Goldman Sachs has cut its gold forecast to $4,900: the Fed's hawkish stance weighs on the market
Major target level revision: Goldman Sachs has lowered its year-end gold price forecast by $500 to $4,900 per ounce. The main reason is a sharp weakening of market expectations regarding a key Fed rate cut in 2026.
Even with this adjustment, the bank maintains a bullish outlook for the second half of the year, although it acknowledges that the rally will not be as strong as previously assumed. Analysts Lin Thomas and Daan Struyven detailed the new scenario in their research note.
Why the revision is inevitable
The key trigger for the forecast downgrade was weakening demand for gold exchange-traded funds (ETFs). According to the World Gold Council, investors withdrew approximately $2 billion from such funds globally in May. European funds saw a small inflow, but Asian funds, on the contrary, lost $1.2 billion — the first net outflow from the region since August 2025. Concurrently, the market is seeing increased bearish sentiment among traders.
The reason for the cooling interest in gold ETFs is clear: the market has stopped believing in an imminent easing of Fed monetary policy. This week, Goldman Sachs economists already moved their expectations for the first rate cut from December 2026 to March 2027, effectively postponing the "dovish" scenario indefinitely.
Fed's hawkish stance and risks for gold
The Federal Reserve left the key rate in the 3.50–3.75% range this week, but the number of supporters for further tightening is growing. Nine regulatory officials now anticipate at least one rate hike in 2026. If this occurs, Goldman Sachs forecasts gold falling to $4,400 by year-end — in that case, the metal would lose some of its appeal as a safe-haven asset.
Former Dallas Federal Reserve Bank President and Goldman Sachs Vice Chairman Rob Kaplan, in an interview with Bloomberg, suggested that a hike could happen as early as September. This creates additional pressure on the precious metals market.
Central banks as market support
Despite the weakening demand from ETFs, the gold market is supported by central bank purchases. In April, they became net buyers again, increasing reserves by 19 tons. According to a World Gold Council survey, about 45% of central banks plan to increase their gold reserves over the next year. This is a long-term fundamental factor that will continue to support prices even under a tight Fed policy.

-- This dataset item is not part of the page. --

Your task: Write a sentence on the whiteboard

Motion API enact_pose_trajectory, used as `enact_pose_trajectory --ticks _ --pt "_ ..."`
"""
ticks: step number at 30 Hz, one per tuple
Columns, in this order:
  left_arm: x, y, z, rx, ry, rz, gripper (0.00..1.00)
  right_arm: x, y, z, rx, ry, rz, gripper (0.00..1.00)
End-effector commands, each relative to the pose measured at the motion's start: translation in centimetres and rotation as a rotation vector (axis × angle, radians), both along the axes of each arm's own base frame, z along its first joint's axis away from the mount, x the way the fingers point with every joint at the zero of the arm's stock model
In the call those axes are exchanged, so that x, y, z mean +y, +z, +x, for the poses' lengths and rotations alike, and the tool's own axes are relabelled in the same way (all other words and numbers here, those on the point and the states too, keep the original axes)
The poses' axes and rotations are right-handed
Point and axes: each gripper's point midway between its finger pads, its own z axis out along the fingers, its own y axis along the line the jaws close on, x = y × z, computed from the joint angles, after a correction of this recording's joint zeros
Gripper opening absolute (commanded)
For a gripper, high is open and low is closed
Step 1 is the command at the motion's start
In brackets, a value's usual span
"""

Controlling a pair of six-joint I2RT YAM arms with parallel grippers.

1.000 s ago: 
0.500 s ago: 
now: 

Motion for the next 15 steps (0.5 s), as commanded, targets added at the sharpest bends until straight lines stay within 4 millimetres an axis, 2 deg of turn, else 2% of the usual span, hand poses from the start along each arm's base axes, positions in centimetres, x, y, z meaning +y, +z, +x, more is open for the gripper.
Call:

Expert opinion: The revision of the Goldman Sachs forecast signals that the gold market is entering a consolidation phase. Short-term prospects are indeed clouded by the Fed's hawkish rhetoric, but structural demand from central banks and ongoing geopolitical risks will prevent the metal from entering a deep correction. For investors, this is more of an opportunity to enter at more attractive levels than a reason to panic.